Хризантемы рассыпались по полу. Свежий аромат цветов смешался с запахом лекарств, который стойко держался в воздухе больничной палаты. Пустая баночка из-под таблеток снотворного стояла на тумбочке, аккуратно застеленной кружевной салфеткой. В палате была стерильная чистота и порядок. Только на кровати чуть примята белоснежная наволочка с вензелем — буквами В и Д.

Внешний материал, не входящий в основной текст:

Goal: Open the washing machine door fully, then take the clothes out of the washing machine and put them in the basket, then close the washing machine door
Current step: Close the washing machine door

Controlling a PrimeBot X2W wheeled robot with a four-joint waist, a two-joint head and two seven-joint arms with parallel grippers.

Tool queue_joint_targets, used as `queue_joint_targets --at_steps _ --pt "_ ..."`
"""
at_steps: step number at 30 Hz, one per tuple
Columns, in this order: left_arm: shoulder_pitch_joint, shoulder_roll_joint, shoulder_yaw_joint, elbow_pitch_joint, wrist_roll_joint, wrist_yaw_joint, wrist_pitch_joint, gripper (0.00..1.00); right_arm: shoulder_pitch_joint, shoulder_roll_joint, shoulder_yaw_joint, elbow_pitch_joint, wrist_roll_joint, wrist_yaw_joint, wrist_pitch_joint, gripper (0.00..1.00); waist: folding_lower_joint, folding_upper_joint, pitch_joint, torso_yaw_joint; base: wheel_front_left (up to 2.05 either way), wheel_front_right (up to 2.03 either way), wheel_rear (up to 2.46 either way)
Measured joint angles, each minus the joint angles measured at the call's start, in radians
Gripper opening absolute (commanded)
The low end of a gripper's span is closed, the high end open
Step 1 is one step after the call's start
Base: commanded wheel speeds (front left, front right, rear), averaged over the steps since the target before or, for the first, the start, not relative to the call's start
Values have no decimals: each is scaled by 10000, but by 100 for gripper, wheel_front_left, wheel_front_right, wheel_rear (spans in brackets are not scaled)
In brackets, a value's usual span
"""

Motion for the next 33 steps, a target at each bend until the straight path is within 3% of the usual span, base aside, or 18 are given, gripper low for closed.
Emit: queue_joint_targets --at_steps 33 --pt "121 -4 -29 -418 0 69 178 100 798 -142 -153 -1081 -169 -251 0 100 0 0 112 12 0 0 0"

Ванду везли в реанимационное отделение. Ее обычно белое-белое, без румянца лицо казалось мраморным. Длинные ресницы закрытых глаз прочертили по нему темные дуги. В клинике, где лечились от страшного недуга, где каждый жил надеждой на Бога, на врачей, на чудо, Ванду называли инопланетянкой. Ее никогда не видели в привычной для больных униформе — халате и тапочках. Неизвестно, когда она просыпалась, но еще до прихода врачей Ванда всегда была одета в элегантный костюм, а на ногах черные лакированные туфельки на высоченной шпильке. Часто после тяжелых процедур возвращалась к себе, держась за стену, но неизменно на высоких каблуках. Ванда обитала в крошечной одноместной палате. В соседних, где лежало по несколько человек, беседы о ней были любимейшим занятием. Всех объединяла беда, но Ванда единственная не хотела обсуждать это: вести бесконечные разговоры о лекарствах, врачах, народных методах, неизвестно откуда взявшихся целителях. Никогда ничего не рассказывала о своей семье. Мужа здесь видели один раз, когда он привез Ванду в клинику. Поговорил с врачом, оплатил одноместную палату и больше не появлялся. Ванда рассказывала тем, кто интересовался, что муж не любит больниц и каждый день встречается с нею в парке, который находился через дорогу. Она действительно по вечерам уходила куда-то ненадолго и возвращалась всегда с букетиком полевых цветов. «Муж подарил, — объясняла Ванда медсестрам, дежурившим на посту. — Я очень люблю полевые цветы». Все знали, что муж в парк не приходил, что недорогой букет она покупала себе сама на маленьком рынке рядом с больницей. Так продолжалось много дней. Ванда слабела. Тяжелое лечение отнимало силы. Все медленнее ходила она на своих каблучках, все чаще останавливалась, чтобы отдохнуть. И медсестры, и санитарки уже перестали уговаривать ее сменить свой наряд на удобную одежду, больше лежать, не бродить на «свидания». Они давно знали ответ.
— Здесь душно. Он любит свежий воздух. Я пойду. Он ждет.
И она уходила, ступая осторожно, выпрямив узкую спину, на ходу поправляя роскошные черные волосы, густо вьющиеся спиралью. Ванда была красавицей. Ее внешность, облик и поведение вызывали массу сплетен. Наверное, она знала обо всем, но вряд ли ее это хоть сколько-нибудь волновало. Общалась Ванда только со своим лечащим врачом — заведующей отделением, делающей все возможное для ее спасения.
Он быстро шагал по больничному коридору, держа в руках огромный букет белых хризантем. Подошел к двери. Закрыто. «Подождите немного. Скоро вернется», — объяснили почти хором больные из соседних палат. Все, кто мог ходить, вышли в коридор, чтобы не пропустить событие — муж Ванды появился. А она шла ему навстречу, еще не видя его, прижимая к себе букетик колокольчиков. Казалось, что Ванда совсем не удивилась приходу любимого, как будто ждала его каждую минуту. Только сжала сильнее букет в тонких пальцах, словно искала опору в хрупких стебельках полевых цветов. Муж осторожно взял ее за руку. Так и зашли они в палату — муж с хризантемами, Ванда с колокольчиками. Он пробыл с женой совсем недолго. Вышел один. Ванда не провожала. Утром к ней постучалась санитарка, чтобы сделать обычную для этого времени уборку. Ванда не открыла.
Доктор вернулась в кабинет. Она была немолода, многое видела в этой больнице. Болело сердце. Доктор еще раз перечитала записку, которую санитарка нашла среди рассыпавшихся хризантем: «Дмитрий уходит. Сказал, что боится заразиться. Я не хочу без него». Вспомнила монограмму, вышитую на подушке, — буквы В и Д, сплетенные между собой.